Hi,
the regular expression looks good.
Which conf/regex-urlfilter.txt has been changed?
runtime/local/conf/regex-urlfilter.txt ?
If
conf/regex-urlfilter.txt is changed
you need to run "ant runtime" again
to install the configuration changes
into runtime/local/conf.
For distributed mode you need to rebuild
and deploy after any configuration change
because configuration files are included
in the job file.
Sebastian
On 01/13/2015 06:16 AM, fxmy wang wrote:
> Hi Nutch users,
>
>
> We are trying to crawl a forum site with the help of Nutch-2.2.1.
>
> The URLs are like far.boo.com/f?kw=SomeTopic&pn=150
> where pn means PageNumber.
>
> The goal, is to filter out those old posts, say I want all those pn>1000
> posts filtered.
>
> So in conf/regex-urlfilter.txt I added this above the '# accept anything
> else' line.
>
> -[*!@] # skip certain queries
> -pn=[0-9]{4,}$ # filter out pn>1000
> +. # accept anything else
>
> And... no effect :(
> After some generate-fetch-parse-updatedb circle the URL
> far.boo.com/f?kw=SomeTopic&pn=649800 still got fetched.
>
> To verify furthermore I run the command below
> bin/nutch plugin urlfilter-regex
> org.apache.nutch.urlfilter.regex.RegexURLFilter [0]

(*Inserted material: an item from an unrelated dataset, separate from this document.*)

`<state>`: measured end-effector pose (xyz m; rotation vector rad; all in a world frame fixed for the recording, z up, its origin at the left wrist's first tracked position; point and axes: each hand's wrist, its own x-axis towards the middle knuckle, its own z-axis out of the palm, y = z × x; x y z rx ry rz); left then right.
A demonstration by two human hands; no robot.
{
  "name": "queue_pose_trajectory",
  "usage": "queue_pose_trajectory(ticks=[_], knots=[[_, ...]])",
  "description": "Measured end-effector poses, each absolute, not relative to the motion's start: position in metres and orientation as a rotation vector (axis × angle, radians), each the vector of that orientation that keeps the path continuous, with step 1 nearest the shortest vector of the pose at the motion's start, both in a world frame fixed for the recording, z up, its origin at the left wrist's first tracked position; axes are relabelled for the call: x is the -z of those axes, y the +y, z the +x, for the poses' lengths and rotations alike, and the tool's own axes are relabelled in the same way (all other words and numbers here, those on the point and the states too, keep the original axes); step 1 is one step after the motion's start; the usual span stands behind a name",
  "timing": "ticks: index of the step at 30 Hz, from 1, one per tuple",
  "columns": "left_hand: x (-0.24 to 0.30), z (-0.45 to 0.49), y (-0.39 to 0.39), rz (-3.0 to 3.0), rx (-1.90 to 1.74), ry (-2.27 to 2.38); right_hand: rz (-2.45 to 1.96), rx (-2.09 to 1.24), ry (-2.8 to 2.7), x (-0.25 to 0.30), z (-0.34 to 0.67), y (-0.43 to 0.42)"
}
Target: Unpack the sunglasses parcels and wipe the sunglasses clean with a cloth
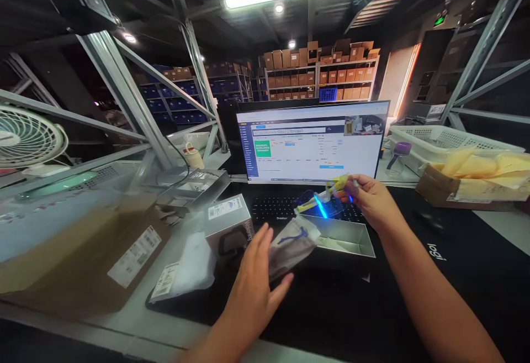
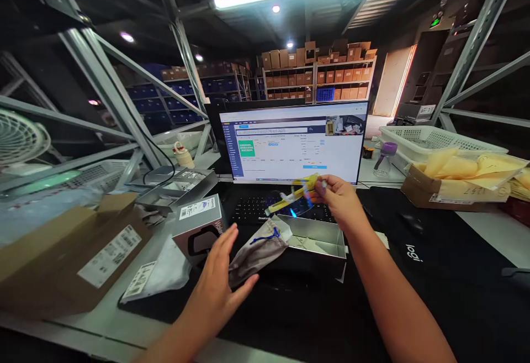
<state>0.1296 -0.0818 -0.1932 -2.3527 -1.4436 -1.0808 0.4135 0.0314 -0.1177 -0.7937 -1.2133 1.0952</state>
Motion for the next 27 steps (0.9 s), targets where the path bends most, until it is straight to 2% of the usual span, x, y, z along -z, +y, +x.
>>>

> and pasted 'far.boo.com/f?kw=SomeTopic&pn=649800' in, the output is
> +far.boo.com/f?kw=SomeTopic&pn=649800
> Seems nutch didn't filter it out.
>
> What is the proper way to deal with numbers in URLs?
> Did I do something wrong?
> Any advice will be very appreciated.
>
> ----------------------------------------------------------------------
> [0]http://www.mail-archive.com/user%40nutch.apache.org/msg09536.html
> ----------------------------------------------------------------------
>
> BR, fxmy
>